For the past few weeks it has been relatively quiet on our local south Florida birding patch. Numbers and varieties of birds have decreased for several reasons.
The rainy season extended into November, maintaining high water levels in the wetlands. This disperses prey species. Sight feeders such as herons and egrets are not concentrated in the canals. Mudflats are not yet exposed to attract sandpipers. Tactile feeders, including Wood Storks and ibises cannot forage effectively in water that is deeper than the length of their bills.
This time of year, mud flats should be exposed along the edge of the lake. The prolonged high water levels have encouraged the accumulation of periphyton, an essential element of the food chain in the Everglades ecosystem. A complex mix of "algae, cyanobacteria, invertebrates. secretions, and detritus attached to submerged surfaces," periphyton serves as a food source for fish and invertebrates. It improves water quality by adding oxygen and recycling nutrients and nitrogen from agricultural pollutants. Read more about periphyton here.
Note the mat of periphyton floating on the surface.
The arrival of the Yellow-rumped Warblers signaled the end of warbler migration.
Sparrows, goldfinches, waxwings and flocks of robins have not yet appeared, with a few exceptions. While they overwinter in our area, their local abundance varies greatly.
Earlier this fall, we had brief visits by three sparrow species, but none chose to linger more than a day or two.
I sighted a Lincoln's Sparrow only once, on October 16.
Ten days later, two White-crowned Sparrows showed up and lingered for a week.
Another one-day wonder was this Swamp Sparrow, on December 4.
A single American Robin appeared on December 5. This is odd, as they usually arrive in large flocks more towards the middle of winter.
Disturbance of the land has increased. As related earlier, we lost our "Fake Hammock" with its five mature Florida Trema trees due to vandalism and fire caused by the gang of off-road vehicle riders. In addition, a new roadway is being pushed through adjacent to the Yellow-crowned Night-Heron rookery.
The rookery occupies the trees on the opposite side of this canal-- a peaceful enough scene, looking south, ...
...but the view from the same spot, looking north, reveals the construction.
The noise and human activitiy caused by excavation and grading, milling and paving is having its toll on the rookery. Although the herons will not be courting and building their nests until late March, I often find a few roosting there all year 'round. Since construction started, I have twice seen one Black-crowned Night-Heron at the location, but only once this lone Yellow-crowned Night-Heron. It appears to be retching, perhaps attempting to disgorge some undigestible prey remains, but nothing ever came out of its mouth..
I stopped visiting the rookery area except for weekends, when the workers and machinery are inactive.
A pair of crow-sized Pileated Woodpeckers still occupy the remnant of woodland that has not been killed by herbicides in preparation for the roadway extension.
The male sports a red "mustache."
He drummed atop a wooden utility pole, attracting the female.
They provided me with some of my few flight shots of Pileated Woodpeckers.
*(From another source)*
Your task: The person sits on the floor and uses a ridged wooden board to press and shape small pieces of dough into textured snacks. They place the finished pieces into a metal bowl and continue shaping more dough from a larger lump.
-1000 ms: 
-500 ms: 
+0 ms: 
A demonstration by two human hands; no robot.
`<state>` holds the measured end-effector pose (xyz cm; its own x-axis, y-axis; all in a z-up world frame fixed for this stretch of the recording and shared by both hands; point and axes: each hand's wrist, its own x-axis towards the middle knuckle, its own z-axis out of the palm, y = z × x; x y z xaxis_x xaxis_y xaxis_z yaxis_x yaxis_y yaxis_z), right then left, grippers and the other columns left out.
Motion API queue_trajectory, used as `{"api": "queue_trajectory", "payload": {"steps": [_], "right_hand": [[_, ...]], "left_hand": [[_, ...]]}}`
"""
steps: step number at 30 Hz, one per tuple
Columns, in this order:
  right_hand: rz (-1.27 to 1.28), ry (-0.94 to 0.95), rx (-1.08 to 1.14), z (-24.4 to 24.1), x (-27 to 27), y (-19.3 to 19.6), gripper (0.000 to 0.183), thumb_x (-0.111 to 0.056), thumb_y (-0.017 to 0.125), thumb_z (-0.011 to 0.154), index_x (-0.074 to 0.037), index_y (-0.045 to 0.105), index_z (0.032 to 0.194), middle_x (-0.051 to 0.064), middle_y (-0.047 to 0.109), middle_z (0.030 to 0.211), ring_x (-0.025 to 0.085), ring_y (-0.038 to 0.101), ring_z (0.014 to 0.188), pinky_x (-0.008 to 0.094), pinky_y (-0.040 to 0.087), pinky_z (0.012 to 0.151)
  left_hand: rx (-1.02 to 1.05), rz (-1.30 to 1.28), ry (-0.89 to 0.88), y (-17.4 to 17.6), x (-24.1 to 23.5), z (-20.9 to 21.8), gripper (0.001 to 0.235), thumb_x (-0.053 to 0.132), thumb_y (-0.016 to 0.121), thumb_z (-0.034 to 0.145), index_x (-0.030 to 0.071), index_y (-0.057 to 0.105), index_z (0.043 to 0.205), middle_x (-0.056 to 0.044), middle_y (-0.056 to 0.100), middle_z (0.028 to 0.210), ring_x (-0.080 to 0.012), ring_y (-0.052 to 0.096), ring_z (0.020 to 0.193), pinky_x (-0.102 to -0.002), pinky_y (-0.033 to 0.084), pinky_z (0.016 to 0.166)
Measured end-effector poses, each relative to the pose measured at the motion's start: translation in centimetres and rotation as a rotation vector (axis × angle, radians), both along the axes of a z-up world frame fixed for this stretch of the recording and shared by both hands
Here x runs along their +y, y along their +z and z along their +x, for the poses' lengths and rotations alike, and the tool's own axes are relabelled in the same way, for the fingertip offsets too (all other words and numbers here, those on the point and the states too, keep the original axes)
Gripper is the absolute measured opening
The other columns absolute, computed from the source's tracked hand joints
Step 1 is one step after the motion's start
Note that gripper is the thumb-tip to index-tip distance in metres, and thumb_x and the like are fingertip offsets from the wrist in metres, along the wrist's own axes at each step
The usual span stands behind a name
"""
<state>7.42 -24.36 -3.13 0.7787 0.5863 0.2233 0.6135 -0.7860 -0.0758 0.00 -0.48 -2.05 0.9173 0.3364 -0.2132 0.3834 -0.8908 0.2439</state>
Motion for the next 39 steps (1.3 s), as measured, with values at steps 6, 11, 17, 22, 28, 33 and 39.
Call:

On these quiet days I tend to stay in one place, with the rising sun behind me, and allow the wildlife to reach a baseline state of equilibrium. A favorite spot is next to one of the few remaining fruiting Trema trees. On one occasion the loud and brief shriek of a Blue Jay broke the silence as other birds dove for cover. The cause of their distress was evident a second later as an immature Sharp-shinned Hawk flew in rapidly and perched right in front of me.
A few days later, in the same tree, a Northern Flicker provided me with a very nice photo opportunity.
A Gray Catbird perched nearby.
In an adjacent exotic Brazilian Pepper tree, a Blue-gray Gnatcatcher eyed me.
An immature Red-shouldered Hawk rested on the dried-out flower of a Royal Palm.
From an upper branch, a male Boat-tailed Grackle's iridescent coat reflected all the colors of the rainbow.
Just as the birding slowed down, the butterflies increased.
I found two butterfly species that were new to my patch, the Common Buckeye...
... and a Silver-banded Hairstreak.
Monarch butterflies are declining in number due to loss of habitat containing milkweed, host for their larvae. Their winter home in Mexico is also being destroyed. I could not resist this shot of one against the sky.